**About this exercise**
Below is a set of entries. Reproduce exactly the lines from the one containing "Segment the left" through the end, both included.

**Dataset content**
-=-=-
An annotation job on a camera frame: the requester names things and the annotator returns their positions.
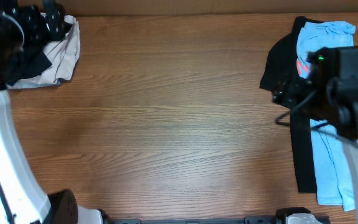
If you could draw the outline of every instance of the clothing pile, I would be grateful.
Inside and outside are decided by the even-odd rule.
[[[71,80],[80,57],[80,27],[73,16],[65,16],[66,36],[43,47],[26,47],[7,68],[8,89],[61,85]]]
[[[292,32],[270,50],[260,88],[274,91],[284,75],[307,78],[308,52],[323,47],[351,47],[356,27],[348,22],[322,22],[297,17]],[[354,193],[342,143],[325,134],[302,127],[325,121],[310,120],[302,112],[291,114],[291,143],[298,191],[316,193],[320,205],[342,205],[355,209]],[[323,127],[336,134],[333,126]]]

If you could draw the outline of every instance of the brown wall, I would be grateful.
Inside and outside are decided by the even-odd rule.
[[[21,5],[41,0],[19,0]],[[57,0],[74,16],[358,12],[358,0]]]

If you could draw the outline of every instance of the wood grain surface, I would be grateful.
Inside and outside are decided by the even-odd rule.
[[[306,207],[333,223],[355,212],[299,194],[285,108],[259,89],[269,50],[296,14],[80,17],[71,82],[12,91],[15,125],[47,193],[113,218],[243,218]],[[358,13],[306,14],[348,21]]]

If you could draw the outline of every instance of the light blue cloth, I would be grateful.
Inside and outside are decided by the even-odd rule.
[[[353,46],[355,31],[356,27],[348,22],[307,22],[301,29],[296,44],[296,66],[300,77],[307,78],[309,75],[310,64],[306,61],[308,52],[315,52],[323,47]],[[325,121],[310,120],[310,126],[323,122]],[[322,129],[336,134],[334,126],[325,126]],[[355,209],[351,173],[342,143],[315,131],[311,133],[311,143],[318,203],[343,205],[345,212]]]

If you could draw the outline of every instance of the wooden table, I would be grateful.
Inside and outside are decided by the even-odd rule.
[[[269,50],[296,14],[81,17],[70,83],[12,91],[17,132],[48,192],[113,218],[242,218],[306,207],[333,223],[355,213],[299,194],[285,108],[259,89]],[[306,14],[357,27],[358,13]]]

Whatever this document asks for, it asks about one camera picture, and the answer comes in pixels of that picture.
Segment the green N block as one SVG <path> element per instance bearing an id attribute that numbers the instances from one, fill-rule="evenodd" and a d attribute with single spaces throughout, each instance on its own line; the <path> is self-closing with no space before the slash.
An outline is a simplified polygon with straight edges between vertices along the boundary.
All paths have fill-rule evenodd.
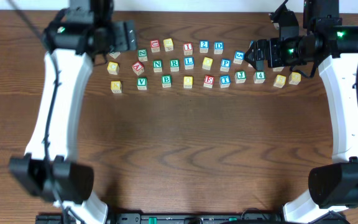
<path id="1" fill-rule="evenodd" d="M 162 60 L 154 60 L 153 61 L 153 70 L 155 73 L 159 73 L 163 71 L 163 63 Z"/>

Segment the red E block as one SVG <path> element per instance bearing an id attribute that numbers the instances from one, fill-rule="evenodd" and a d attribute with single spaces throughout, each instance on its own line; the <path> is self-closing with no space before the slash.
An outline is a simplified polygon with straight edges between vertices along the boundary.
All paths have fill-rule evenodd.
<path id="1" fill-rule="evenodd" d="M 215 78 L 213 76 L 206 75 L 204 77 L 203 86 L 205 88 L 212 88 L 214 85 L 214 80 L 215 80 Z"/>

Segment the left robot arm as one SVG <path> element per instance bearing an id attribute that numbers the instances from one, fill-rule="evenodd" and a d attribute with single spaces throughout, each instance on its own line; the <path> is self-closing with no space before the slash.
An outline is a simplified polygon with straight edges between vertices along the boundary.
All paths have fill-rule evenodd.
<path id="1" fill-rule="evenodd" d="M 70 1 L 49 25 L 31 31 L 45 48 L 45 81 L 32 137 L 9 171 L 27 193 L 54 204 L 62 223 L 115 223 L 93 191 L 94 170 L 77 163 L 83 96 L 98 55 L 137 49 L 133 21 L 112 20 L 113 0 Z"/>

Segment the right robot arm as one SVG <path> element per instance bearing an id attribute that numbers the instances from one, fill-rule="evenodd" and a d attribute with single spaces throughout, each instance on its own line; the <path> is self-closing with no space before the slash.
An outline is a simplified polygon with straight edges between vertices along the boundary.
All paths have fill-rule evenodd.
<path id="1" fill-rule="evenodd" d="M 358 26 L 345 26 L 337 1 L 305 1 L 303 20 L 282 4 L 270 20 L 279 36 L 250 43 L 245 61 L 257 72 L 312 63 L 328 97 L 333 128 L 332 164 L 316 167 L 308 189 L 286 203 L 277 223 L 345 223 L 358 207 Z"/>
-=-=-
**Response to this exercise**
Segment the left robot arm as one SVG <path> element per instance bearing an id attribute that numbers the instances from one, fill-rule="evenodd" and a d attribute with single spaces throughout, each instance on its own line; the <path> is self-closing with no space before the slash.
An outline is a simplified polygon with straight edges between vertices along the boundary.
All paths have fill-rule evenodd.
<path id="1" fill-rule="evenodd" d="M 70 1 L 49 25 L 31 31 L 45 48 L 45 81 L 32 137 L 9 171 L 27 193 L 54 204 L 62 223 L 115 223 L 93 191 L 94 170 L 77 163 L 83 96 L 98 55 L 137 49 L 133 21 L 112 20 L 113 0 Z"/>

Segment the right robot arm as one SVG <path> element per instance bearing an id attribute that numbers the instances from one, fill-rule="evenodd" and a d attribute with single spaces throughout, each instance on its own line; the <path> is self-closing with no space before the slash.
An outline is a simplified polygon with straight edges between vertices along the boundary.
All paths have fill-rule evenodd.
<path id="1" fill-rule="evenodd" d="M 358 26 L 345 26 L 337 1 L 305 1 L 303 20 L 282 4 L 270 20 L 279 36 L 250 43 L 245 61 L 257 72 L 312 63 L 328 97 L 333 128 L 332 164 L 316 167 L 308 189 L 286 203 L 277 223 L 345 223 L 358 207 Z"/>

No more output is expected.